Betting lounges vs. mobile betting in stadiums and arenas
Lights! Action! Betting! Lounges in arenas are set up get some action while watching the action.JC Gellidon / Unsplash

Betting lounges vs. mobile betting in stadiums and arenas

Allegiant Stadium in Las Vegas became ground zero for the NFL’s first foray with sportsbooks.

Following a 1992 Supreme Court ruling that banned sports wagering outside Nevada, few sports fans thought they’d see the day when online and in-person wagering became legal. The battle between sportsbooks and leagues like the NFL, NBA, NHL, and MLB endured for nearly three decades before the ruling was repealed in 2018.

Since then, established casinos and sportsbooks have leaped at developing their online and mobile sectors. However, as of 2020, the NFL became the first major league sport to allow in-person betting lounges inside their stadiums.

Allegiant Stadium in Las Vegas became ground zero for the NFL’s first foray with sportsbooks. However, the partnership between oddsmakers and franchises isn’t quite what it seems. Though the promise of a betting lounge located within a stadium would suggest in-person betting, this isn’t always the case. The lounge exists, but it’s designed to cater to mobile betting options.

It’s likely that the U.S. mobile betting market will continue to surpass in-person options. With mobile, fans can access bets offered by leading experts and wager at their leisure—all from their smartphone. The lounges won’t have ticket counters or long lines.
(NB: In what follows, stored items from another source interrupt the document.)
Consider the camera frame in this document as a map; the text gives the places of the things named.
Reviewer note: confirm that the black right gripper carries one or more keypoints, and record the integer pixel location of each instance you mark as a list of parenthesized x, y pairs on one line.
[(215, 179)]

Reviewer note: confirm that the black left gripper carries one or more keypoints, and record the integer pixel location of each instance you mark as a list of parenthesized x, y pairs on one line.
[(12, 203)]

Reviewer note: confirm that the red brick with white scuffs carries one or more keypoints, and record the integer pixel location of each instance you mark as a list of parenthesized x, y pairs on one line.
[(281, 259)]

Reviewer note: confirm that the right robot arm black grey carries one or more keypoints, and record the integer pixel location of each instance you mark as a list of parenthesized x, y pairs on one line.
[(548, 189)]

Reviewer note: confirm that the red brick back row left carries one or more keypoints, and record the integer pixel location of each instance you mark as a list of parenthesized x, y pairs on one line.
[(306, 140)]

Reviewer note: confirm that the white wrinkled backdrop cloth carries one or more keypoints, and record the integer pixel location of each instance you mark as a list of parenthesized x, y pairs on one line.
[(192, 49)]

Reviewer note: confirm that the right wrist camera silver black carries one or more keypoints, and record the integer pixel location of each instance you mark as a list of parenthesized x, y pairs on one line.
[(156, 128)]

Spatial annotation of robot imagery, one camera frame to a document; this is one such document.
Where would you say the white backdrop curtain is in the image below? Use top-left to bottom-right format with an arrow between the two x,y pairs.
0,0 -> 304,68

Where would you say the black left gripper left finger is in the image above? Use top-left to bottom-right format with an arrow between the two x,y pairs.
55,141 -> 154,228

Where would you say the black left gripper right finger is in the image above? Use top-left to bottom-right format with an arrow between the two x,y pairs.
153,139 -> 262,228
Instead, high-speed internet and charging stations will help power live bets as the game is played.

The Future of Mobile Betting

Despite the availability of in-person sportsbooks abroad, the U.S. may have missed the window for live sportsbooks to take off. Since 1949, Las Vegas has offered a wide variety of sportsbook experiences for those visiting the strip. However, these locations are often packed into a luxurious Las Vegas dream stay that involves gaming and wagering at every turn.
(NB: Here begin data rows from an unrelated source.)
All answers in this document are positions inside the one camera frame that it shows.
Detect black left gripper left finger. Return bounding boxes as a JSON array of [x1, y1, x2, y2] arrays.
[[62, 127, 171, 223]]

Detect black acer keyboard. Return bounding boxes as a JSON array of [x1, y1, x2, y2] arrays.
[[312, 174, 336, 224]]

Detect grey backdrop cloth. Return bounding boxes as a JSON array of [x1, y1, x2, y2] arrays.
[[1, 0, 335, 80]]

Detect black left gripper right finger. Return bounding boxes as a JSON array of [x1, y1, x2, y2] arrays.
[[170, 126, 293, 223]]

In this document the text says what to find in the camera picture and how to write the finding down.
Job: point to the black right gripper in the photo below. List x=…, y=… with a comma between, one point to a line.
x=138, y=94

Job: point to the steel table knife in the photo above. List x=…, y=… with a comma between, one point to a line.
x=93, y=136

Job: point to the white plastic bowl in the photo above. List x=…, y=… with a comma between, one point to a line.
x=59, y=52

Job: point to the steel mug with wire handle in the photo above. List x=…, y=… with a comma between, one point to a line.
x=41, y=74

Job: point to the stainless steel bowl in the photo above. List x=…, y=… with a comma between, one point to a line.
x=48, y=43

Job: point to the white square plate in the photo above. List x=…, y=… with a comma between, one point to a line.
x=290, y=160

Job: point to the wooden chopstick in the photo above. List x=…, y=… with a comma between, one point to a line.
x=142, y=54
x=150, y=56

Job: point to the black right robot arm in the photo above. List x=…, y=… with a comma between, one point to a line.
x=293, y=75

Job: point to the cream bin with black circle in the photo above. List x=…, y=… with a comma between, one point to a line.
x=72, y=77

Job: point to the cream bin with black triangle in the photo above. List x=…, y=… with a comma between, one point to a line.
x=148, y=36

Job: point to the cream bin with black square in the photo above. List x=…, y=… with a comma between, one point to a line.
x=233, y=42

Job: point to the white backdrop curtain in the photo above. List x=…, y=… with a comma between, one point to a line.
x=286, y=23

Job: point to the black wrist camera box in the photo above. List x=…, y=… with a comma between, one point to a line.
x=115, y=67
The long-term viability of sports betting seems to be focused on the online and mobile sectors. Around the world, entertainment and service industries are moving to virtual homes. Things like grocery shopping and paying a parking ticket can all be handled via a smartphone—so why not a parlay bet?
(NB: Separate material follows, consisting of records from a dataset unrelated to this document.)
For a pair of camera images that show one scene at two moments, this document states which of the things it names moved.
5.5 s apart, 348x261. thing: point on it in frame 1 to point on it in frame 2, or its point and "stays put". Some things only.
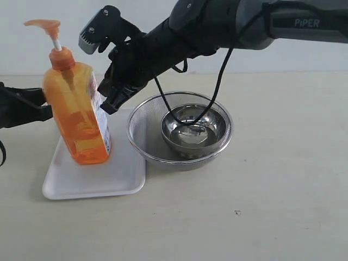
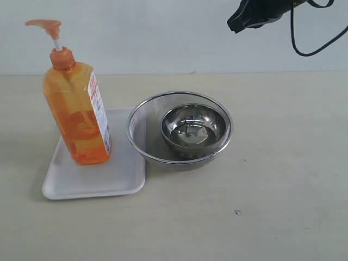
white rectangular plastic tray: x=123 y=173 stays put
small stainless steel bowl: x=196 y=140 stays put
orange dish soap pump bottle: x=82 y=134 stays put
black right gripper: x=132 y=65 to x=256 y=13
At the moment, casinos are opening their own sportsbooks wherever states have legalized and regulated sports betting. However, the trend isn’t likely to prove as lucrative as virtual sportsbooks. By 2021, as many as a dozen stadiums in the U.S.’s four major leagues (MLB, NFL, NHL, and NBA) could house in-person betting lounges.

As aforementioned, the betting lounge is likely to remain a place for online wagering, while retail windows and counters will cater to the experience of wagering. In other words, the online sector is functional and mobile. The retail sector is part of an action-packed stadium trip.

Mobile betting allows for live betting features. Sports fans could wager on how fast the pitcher’s next throw will be at a baseball game, or how many more saves a goalie will make in a period in the NHL. Some stadiums are looking at partnerships with service providers like AT&T and Verizon in order to make live betting features seamless in a packed crowd.

Wrigley Field in Chicago.
Wrigley Field in Chicago.Heather Maguire / Unsplash

Retail Sportsbooks Also Open in Stadiums

The Capital One Arena, home to NBA and NHL franchises in Washington DC, became the first stadium to open a sportsbook inside its walls. While Allegiant Stadium features an in-person betting lounge, Capital One Arena is officially partnered with one sportsbook which takes bets from a ticket counter.

Despite the hype around mobile betting, the Capital One Arena’s partnership saw the sportsbooks take over 100,000 bets and bring in $12.2 million in handle in September alone. Aside from the revenue, the sportsbook is also expected to bring in more fans who are keen to wager live and in-person.

However, retail betting counters may remain the outlier. Each franchise will need to decide how to move forward and what makes sense for their team and stadium. Certain locations, like Wrigley Field in Chicago, are iconic enough to warrant a special retail-counter experience, while others, like FedExField, may need to bolster the fan experience with something like a retail sportsbook.

Regardless of how U.S. major league sports sway in reference to either mobile betting lounges or retail counters at stadiums, it seems sportsbooks are largely going the way of mobile options.